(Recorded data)
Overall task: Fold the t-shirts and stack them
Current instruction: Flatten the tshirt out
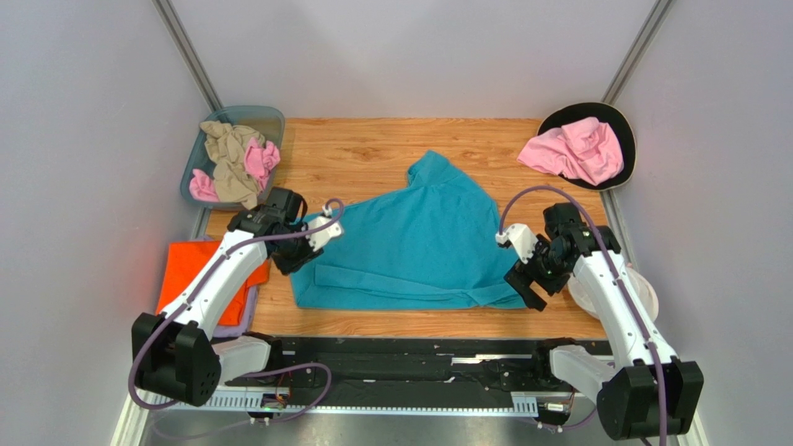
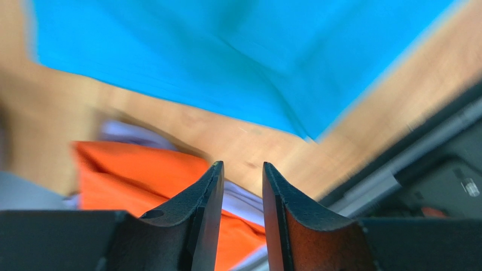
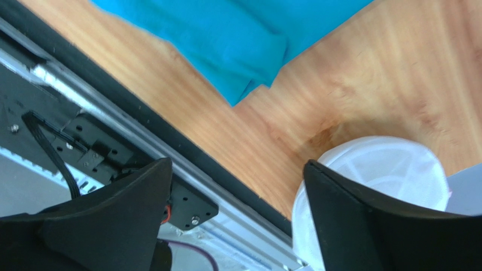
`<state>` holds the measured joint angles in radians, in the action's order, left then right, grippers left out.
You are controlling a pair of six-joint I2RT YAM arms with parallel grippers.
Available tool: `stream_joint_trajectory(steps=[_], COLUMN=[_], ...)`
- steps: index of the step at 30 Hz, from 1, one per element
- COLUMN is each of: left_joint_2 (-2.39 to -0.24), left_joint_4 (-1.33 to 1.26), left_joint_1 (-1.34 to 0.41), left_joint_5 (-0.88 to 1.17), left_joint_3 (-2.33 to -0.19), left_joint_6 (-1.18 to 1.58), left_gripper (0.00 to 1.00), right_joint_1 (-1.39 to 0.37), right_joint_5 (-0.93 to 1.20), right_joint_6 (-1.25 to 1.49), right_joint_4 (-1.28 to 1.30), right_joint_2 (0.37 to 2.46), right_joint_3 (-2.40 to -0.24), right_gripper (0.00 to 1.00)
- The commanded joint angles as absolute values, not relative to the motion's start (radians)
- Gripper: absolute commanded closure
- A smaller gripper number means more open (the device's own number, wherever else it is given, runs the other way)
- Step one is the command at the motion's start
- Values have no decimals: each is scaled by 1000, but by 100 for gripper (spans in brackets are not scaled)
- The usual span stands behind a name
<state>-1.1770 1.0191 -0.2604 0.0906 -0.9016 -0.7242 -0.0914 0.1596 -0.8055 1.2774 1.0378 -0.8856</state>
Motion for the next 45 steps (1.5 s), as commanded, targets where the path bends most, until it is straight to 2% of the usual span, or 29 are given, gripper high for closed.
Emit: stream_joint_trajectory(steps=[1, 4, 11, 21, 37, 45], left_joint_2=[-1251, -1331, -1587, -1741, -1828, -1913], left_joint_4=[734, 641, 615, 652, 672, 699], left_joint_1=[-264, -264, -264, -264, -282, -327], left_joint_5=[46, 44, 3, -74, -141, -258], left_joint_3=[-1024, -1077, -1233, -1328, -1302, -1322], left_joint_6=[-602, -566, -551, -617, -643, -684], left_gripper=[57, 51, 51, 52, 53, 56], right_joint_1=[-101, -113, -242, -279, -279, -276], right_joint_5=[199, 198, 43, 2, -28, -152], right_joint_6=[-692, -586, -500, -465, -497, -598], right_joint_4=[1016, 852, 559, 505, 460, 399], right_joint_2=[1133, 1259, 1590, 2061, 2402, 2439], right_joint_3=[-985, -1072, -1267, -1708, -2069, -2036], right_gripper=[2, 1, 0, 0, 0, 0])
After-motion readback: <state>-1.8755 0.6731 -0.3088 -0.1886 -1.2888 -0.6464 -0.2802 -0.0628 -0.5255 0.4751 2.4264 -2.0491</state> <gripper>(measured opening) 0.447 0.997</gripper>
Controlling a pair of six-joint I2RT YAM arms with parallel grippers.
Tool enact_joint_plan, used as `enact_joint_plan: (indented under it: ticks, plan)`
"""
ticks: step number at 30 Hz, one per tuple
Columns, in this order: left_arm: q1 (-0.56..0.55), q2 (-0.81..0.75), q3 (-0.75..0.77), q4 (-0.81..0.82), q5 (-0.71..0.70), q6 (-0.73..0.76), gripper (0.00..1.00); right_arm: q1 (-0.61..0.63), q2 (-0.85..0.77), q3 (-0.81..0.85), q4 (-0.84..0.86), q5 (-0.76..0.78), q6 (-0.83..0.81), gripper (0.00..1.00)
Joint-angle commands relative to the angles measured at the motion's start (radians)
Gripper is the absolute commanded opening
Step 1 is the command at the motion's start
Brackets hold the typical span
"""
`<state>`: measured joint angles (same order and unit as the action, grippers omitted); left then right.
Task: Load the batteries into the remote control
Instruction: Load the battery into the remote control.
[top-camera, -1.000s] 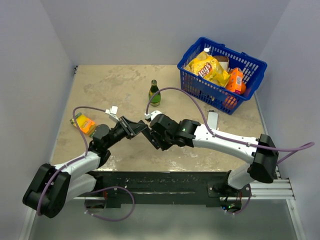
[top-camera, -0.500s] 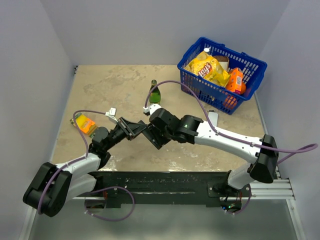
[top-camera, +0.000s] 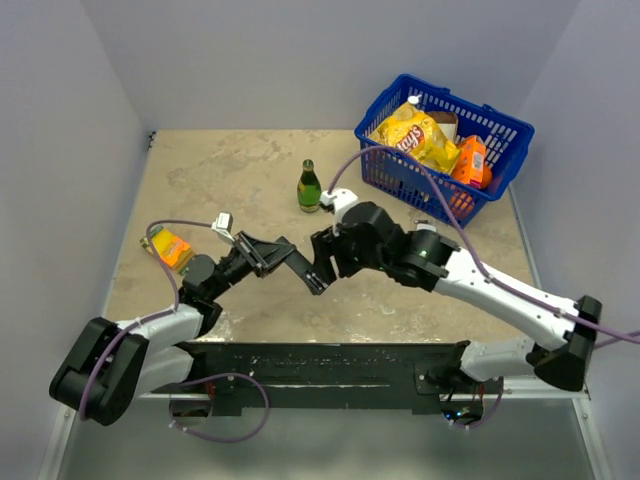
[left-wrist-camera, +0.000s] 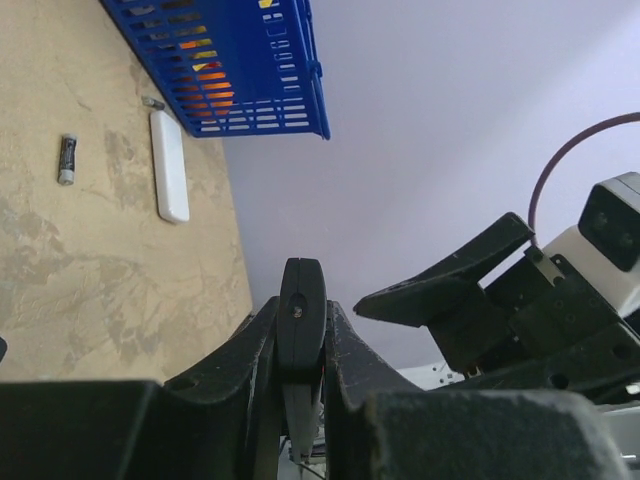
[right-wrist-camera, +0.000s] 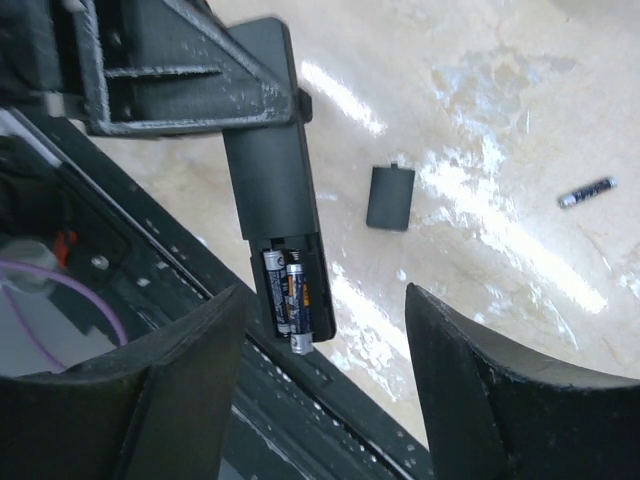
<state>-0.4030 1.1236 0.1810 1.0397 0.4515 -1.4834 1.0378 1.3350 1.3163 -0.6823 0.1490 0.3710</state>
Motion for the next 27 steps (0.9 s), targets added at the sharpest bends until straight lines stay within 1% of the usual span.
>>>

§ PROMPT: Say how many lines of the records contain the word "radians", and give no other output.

§ COMPLETED EXERCISE: 3